The Museum of Fine Arts exhibits works by women from its collection – cialisdfr
The Museum of Fine Arts exhibits works by women from its collection
The Museum of Fine Arts exhibits works by women from its collection

I play

In March, we celebrated Women’s History Month with an installation of some outstanding works from the museum’s collection of women artists working in the mid to late 20th century.

Building on a long legacy of collecting and exhibiting art by women, we are pleased to present a group of prints by Alice Neal (1900–1984), Faith Ringgold (b. 1930), Grace Hartigan (1922–2008), and Helen Frankenthaler (1928 –2011), all of whom have overcome significant challenges in their lives and careers.

Strong portraits reflect the emotional range

Upon entering the museum you will see Neal’s stunning portrait of her granddaughter, ‘Olivia’. Visitors noted that Neil brilliantly captured the look of a typical teenage girl, with body language and attitude that suggested the comfortable relationship of a friend who would “come down and talk”.

Neal, around 80 years old at the time she took this portrait, certainly clearly understood the changes in young women’s lives during her lifetime and strongly captured the sense of potential and anticipation in Olivia’s candid gaze and open lips.

Neil has built his career on unflinchingly honest and intense portraits of family, friends and fellow artists. Her subjects express universal human emotions of fear, strength, pain and defiance, revealing personalities and insecurities. Although she suffered a nervous breakdown, attempted suicide and was hospitalized earlier in her life, Neal nevertheless became one of the most powerful portrait painters of the 20th century. Some longtime locals may remember a retrospective of Neal’s work at the museum in 1977.

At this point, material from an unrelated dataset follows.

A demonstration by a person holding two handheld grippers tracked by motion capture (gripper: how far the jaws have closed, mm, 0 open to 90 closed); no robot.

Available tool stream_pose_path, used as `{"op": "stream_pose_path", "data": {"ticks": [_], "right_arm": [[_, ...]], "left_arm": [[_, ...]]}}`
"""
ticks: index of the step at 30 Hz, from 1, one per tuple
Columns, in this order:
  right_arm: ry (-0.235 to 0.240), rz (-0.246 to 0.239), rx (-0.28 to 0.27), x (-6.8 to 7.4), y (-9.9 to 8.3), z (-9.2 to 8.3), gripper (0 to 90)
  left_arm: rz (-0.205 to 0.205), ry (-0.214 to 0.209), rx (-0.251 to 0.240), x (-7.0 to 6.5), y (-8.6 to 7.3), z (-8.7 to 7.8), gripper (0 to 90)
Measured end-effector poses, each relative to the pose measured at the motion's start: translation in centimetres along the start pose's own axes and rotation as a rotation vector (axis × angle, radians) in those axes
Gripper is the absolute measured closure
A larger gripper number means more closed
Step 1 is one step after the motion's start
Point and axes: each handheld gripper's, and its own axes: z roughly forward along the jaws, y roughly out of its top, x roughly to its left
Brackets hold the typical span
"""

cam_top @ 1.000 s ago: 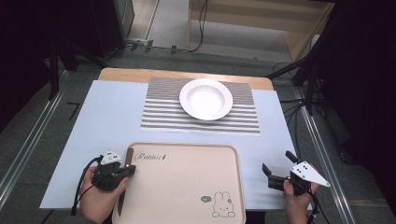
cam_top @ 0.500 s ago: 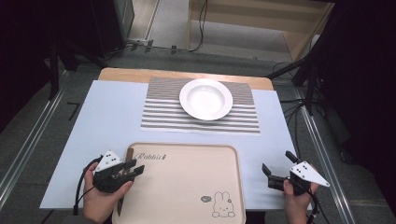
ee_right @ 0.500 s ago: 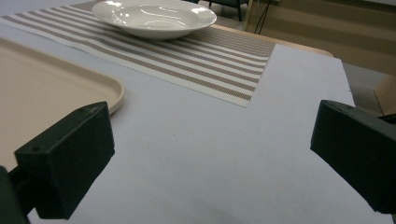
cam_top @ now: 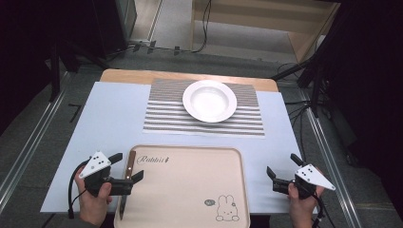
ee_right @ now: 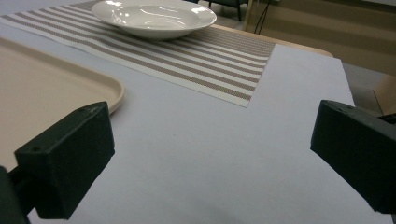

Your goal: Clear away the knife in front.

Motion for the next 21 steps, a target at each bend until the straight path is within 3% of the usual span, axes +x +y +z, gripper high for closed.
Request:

“Mama can Sing” and “Papa can Blow”

Nearby, you’ll see two very different prints by black artist Ringgold: “Mama can Sing” and “Papa can Blow.” A painter, writer, mixed media sculptor, performance artist, and activist, Ringgold (now 93!) creates works that comment on themes of race and gender and their relationship to the world of art, history, politics, and society.

In this pair of colorful prints, Ringgold depicts a jovial couple playing energetic music (most likely jazz or blues). She contrasts light blue and gold motifs and establishes a color relationship between the shiny brass finish of the saxophone and the texts that surround each figure.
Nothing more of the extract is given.